So, now that we've got that out of the way, let’s talk about growing it.
Organic gardeners in particular should find stevia an ideal addition to their garden. Though nontoxic, stevia plants have been found to have insect-repelling tendencies. Their sweetness seems to be a kind of natural defense mechanism against aphids and other bugs . Perhaps that's why crop-devouring grasshoppers have been reported to bypass stevia under cultivation.
While tolerant of most soil types, Stevia prefers a sandy loam or loam. Any well-drained soil that produces a good crop of vegetables should work fine. Stevia will grow well in partial shade, but will do equally well in full sunlight.
In North America, Stevia survives winters only in the warmest areas such as southern California, Florida, and Mexico. In colder areas, Stevia is planted after the last frost and treated as an annual.

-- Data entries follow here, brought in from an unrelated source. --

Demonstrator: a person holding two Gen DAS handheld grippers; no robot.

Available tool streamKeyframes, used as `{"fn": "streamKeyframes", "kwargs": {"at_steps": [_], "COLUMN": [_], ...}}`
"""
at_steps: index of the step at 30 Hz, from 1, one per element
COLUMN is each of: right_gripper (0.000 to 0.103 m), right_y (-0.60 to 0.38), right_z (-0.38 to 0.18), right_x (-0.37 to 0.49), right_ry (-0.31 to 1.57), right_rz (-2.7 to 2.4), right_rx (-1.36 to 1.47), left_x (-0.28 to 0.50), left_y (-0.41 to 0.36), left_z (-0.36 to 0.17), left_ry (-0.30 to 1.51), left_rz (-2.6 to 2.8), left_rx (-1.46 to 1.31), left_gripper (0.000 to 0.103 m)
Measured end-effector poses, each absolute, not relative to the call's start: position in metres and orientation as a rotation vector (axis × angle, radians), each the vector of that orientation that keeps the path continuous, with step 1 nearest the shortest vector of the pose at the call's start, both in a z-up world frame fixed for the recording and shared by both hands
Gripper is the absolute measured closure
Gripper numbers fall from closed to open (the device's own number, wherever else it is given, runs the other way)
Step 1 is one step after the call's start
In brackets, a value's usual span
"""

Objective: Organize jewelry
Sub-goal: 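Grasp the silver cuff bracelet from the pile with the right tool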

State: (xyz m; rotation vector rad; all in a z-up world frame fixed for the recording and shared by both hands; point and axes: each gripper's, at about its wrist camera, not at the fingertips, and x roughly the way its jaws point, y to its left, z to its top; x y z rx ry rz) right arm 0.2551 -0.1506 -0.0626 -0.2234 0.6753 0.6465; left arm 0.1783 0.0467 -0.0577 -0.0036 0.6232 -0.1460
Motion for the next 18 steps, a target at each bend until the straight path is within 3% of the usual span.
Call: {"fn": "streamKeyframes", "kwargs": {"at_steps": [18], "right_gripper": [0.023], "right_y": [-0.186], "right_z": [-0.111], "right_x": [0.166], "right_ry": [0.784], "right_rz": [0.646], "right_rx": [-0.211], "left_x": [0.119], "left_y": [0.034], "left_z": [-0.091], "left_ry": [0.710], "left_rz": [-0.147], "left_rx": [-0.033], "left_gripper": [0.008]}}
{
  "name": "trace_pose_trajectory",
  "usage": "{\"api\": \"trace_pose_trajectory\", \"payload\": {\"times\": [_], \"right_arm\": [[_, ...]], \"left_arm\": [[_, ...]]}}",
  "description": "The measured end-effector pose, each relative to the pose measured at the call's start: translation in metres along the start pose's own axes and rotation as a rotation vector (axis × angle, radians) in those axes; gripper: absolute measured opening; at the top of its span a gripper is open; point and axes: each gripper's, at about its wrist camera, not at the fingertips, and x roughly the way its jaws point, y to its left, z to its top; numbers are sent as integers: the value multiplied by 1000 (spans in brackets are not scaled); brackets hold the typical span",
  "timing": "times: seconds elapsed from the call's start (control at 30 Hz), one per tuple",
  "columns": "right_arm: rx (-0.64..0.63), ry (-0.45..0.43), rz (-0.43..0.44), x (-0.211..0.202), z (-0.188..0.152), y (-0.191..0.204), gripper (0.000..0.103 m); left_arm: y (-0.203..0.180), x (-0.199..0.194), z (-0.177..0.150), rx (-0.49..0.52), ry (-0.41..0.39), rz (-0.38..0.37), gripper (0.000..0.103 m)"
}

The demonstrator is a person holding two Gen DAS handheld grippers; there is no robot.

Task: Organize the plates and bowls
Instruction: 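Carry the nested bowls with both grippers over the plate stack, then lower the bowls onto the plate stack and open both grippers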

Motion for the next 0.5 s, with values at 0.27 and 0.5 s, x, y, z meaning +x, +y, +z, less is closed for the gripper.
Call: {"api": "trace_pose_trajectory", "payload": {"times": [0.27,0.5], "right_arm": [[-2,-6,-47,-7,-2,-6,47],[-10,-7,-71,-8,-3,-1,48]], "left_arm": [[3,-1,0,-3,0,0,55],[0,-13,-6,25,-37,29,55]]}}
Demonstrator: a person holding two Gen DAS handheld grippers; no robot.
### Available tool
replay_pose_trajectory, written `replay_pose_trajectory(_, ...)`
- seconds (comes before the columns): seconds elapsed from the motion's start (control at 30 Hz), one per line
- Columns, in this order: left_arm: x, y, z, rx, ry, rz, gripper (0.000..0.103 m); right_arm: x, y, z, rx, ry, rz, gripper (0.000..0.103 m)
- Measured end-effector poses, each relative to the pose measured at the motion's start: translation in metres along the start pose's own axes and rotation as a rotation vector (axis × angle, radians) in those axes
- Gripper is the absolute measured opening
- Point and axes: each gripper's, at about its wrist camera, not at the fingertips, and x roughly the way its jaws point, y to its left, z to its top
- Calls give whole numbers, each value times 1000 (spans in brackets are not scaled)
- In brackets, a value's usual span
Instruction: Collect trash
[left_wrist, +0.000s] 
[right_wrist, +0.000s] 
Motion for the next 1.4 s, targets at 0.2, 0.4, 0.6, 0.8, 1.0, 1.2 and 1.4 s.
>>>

Planting from seeds is difficult and can be discouraging, so I would recommend buying some plants from a nursery. The ambitious gardener may then take cuttings and winter them inside for next year. The less ambitious gardener, or the one with less room than ideas, like myself, may finds it easier, and ultimately more rewarding to simply buy new plants next spring.
Stevia prefers well drained soil, and care should be taken to avoid water puddling or pooling around the roots, as it seems particularly prone to root rot.
Stevia will do well in a container garden, or a pot as long as it is at least 12” deep and 12” in diameter.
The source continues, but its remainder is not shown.